杨剑利:用性别解读城市——评程为坤《劳作的女人》

luna
2018-12-07 看过

历史研究往往会因理论与方法的革新发生重大转变,妇女史与城市史就是如此。前者因性别概念的引入,改变了原来“以女性为中心”的研究路径,拓展了自己的研究议题;后者则因“空间转向”和对空间概念的新理解而活跃起来,关怀的对象从物理存在扩散到政治、经济、社会与文化。论域的扩展使妇女史与城市史发生了越来越广泛的交叠,但真正将二者打通进行研究的史学著作并不多见。程为坤先生(1953—2007)的《劳作的女人:20世纪初北京的城市空间和底层女性的日常生活》1就是一部打通妇女史与城市史的希见之作。该著把性别和空间看作一对可以相互解释、彼此支撑的范畴,以清末民初北京公共空间的底层女性为主要研究对象,勾画了女性在变化的城市环境和动荡的国家政治中如何使用城市空间,将女性的生活经验整合进北京的历史,并用性别视角对现代化的城市变革进行考问,揭示了不一样的历史面相,给人启发,引人深思。

《劳作的女人》是程先生留学美国十年磨出的一剑,问世后在西方史学界产生了非常好的影响。

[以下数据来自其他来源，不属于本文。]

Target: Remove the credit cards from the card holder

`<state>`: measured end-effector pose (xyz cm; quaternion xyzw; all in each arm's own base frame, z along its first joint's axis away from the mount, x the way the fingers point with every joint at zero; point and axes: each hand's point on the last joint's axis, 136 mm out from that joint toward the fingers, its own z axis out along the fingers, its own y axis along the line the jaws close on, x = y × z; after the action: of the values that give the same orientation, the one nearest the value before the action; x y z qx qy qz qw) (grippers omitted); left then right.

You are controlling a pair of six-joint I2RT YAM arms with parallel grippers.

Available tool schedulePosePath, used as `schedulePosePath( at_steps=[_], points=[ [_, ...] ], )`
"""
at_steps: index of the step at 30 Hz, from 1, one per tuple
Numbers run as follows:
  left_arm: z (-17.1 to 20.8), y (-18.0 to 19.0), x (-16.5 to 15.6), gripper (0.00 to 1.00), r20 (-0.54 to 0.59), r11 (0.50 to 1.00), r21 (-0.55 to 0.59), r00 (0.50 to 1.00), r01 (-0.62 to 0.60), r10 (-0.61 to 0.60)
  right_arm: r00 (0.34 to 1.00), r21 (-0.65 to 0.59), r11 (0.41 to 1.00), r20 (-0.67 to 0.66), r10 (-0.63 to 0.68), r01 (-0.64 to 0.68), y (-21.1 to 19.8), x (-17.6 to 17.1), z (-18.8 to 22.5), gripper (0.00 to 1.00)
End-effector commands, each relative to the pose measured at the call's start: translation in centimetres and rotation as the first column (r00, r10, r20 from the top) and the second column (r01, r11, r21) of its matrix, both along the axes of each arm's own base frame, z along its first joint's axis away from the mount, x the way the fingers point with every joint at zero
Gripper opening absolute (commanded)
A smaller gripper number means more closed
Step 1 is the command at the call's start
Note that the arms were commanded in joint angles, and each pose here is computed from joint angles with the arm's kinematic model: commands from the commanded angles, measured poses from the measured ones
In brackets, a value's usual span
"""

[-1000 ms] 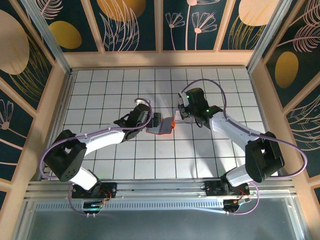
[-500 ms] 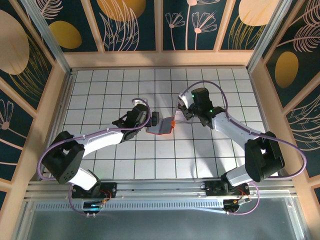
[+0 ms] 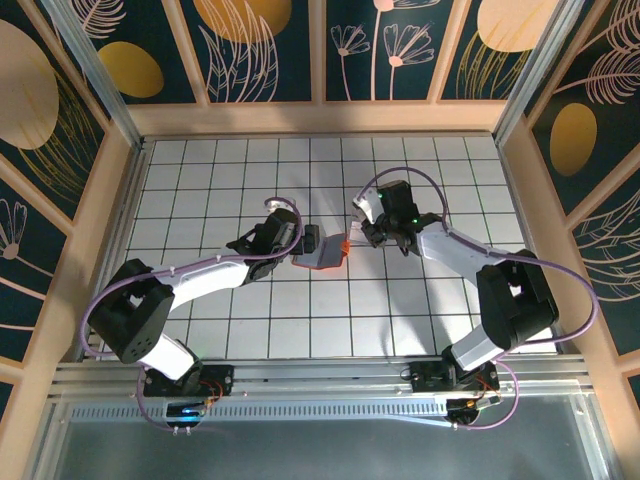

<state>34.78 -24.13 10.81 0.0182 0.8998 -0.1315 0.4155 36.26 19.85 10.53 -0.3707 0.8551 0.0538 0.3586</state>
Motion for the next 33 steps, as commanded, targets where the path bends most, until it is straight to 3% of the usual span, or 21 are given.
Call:
schedulePosePath(
  at_steps=[1,11,26,33],
  points=[
    [0.2,-0.3,0.5,0.99,0.003,1.0,-0.024,1.0,-0.009,0.009,1.0,-0.02,1.0,-0.023,0.005,-0.006,-0.3,-0.1,-0.6,0.0],
    [-0.2,-0.5,0.6,0.99,-0.009,1.0,-0.023,1.0,-0.002,0.002,0.996,-0.039,0.999,-0.091,0.013,-0.017,-0.2,0.0,-2.6,0.0],
    [-0.8,-1.2,0.6,0.99,-0.035,0.999,-0.037,0.999,0.013,-0.015,0.989,0.042,0.997,-0.128,0.07,-0.065,2.8,2.1,-2.5,0.0],
    [-0.8,-1.2,0.6,0.99,-0.036,0.999,-0.04,0.999,0.011,-0.012,0.977,-0.001,0.997,-0.201,0.072,-0.073,1.6,1.8,-2.9,0.0]
  ],
)
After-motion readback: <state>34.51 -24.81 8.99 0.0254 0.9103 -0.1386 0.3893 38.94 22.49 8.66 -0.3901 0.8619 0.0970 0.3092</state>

用性别视角过滤清末民初的北京是该著的立意所在,其中包含三个相互关联的主题:一是对北京的城市空间做性别化阅读;二是还原女性在现代化城市变革进程中的主体性;三是揭示城市现代化变革中男女新的力量关系以及男权的新样式。这三个主题相互交织,从不同侧面再现了清末民初北京变动的政治、经济、社会与文化。

一、城市公共空间的性别化

在传统中国,空间向来就具有性别意义。受“男外女内”观念的支配,人们多习惯于将家庭之外的“公共空间”定义为男性的,尽管传统中国内外之间并没有绝对明确的界线。现代西方理论家认为,空间是由权力和知识交错构筑而成的,是一种物质和精神的统一体;2女性主义则提出,性别是社会与文化的后天建构,从而也是权力的象征。3这两种观点合流,为空间的性别化阅读提供了强有力的理论资源,用来破解中国的历史。

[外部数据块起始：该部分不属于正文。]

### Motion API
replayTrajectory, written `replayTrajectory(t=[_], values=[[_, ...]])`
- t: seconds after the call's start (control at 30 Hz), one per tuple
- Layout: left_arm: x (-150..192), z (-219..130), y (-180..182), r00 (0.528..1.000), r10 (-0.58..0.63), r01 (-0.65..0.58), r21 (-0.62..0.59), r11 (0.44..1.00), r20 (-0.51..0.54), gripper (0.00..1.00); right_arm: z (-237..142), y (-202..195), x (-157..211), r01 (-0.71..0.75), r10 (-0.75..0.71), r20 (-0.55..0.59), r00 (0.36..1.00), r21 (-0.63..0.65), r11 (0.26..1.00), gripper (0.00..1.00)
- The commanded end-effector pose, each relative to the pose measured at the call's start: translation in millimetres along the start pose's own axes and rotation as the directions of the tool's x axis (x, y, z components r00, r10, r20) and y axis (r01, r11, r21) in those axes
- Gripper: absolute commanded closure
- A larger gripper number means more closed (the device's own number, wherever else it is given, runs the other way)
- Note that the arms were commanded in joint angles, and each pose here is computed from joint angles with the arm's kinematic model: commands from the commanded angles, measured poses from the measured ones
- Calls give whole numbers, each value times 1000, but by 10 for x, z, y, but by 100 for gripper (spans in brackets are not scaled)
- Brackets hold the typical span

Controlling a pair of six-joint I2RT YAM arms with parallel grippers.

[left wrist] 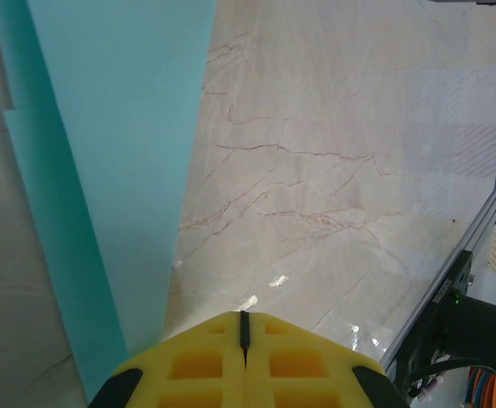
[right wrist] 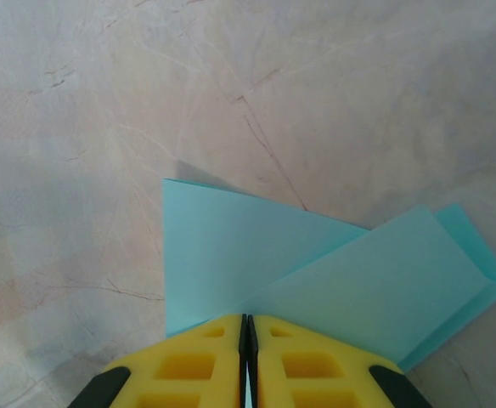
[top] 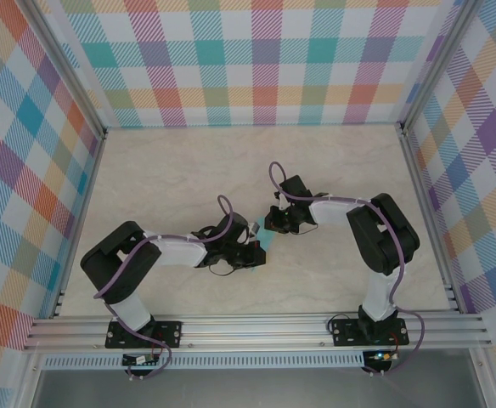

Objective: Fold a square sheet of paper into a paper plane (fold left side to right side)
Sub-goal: Fold the wing for the fifth time at the center of the table.

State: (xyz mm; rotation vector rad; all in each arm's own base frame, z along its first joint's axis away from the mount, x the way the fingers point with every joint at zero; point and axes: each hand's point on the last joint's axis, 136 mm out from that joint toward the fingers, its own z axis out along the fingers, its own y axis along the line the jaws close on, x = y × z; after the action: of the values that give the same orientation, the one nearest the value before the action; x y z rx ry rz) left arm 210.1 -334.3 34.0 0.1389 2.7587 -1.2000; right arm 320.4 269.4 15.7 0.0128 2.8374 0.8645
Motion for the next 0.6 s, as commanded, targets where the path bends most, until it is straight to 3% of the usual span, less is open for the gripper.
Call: replayTrajectory(t=[0.0,0.57], values=[[53,8,115,1000,-10,10,-31,999,3,100,67,-247,124,-17,22,-45,999,102,995,88],[81,-28,228,999,-30,32,-63,998,26,100,57,-317,140,-9,17,-55,998,144,990,88]])
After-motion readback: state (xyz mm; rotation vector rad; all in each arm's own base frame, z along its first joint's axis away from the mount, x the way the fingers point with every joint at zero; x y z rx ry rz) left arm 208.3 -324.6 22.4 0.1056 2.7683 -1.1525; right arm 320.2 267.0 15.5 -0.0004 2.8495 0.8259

北京是中国的首都与历史文化中心,像程著所指出的那样,其公共空间受两个方面力量的塑造。一方面,满族统治者的民族隔离政策以及对空间的分层管理把城市居民按照阶级和民族区分开来,制造了不同质的城市模块与街区;另一方面,儒家的性别区隔又形塑了北京的社会历史,给街道注入了性别意涵,譬如,北京的许多街道和胡同都以曾在其间居住过的男性英雄和名人来命名,而以女人命名的情况要少得多,只有那些从事特殊职业的女性有街道以她们的名字命名,且这样的命名多半是负面的。(第30—32页)街道经性别化标签和定义,对公共空间产生了永久性的影响。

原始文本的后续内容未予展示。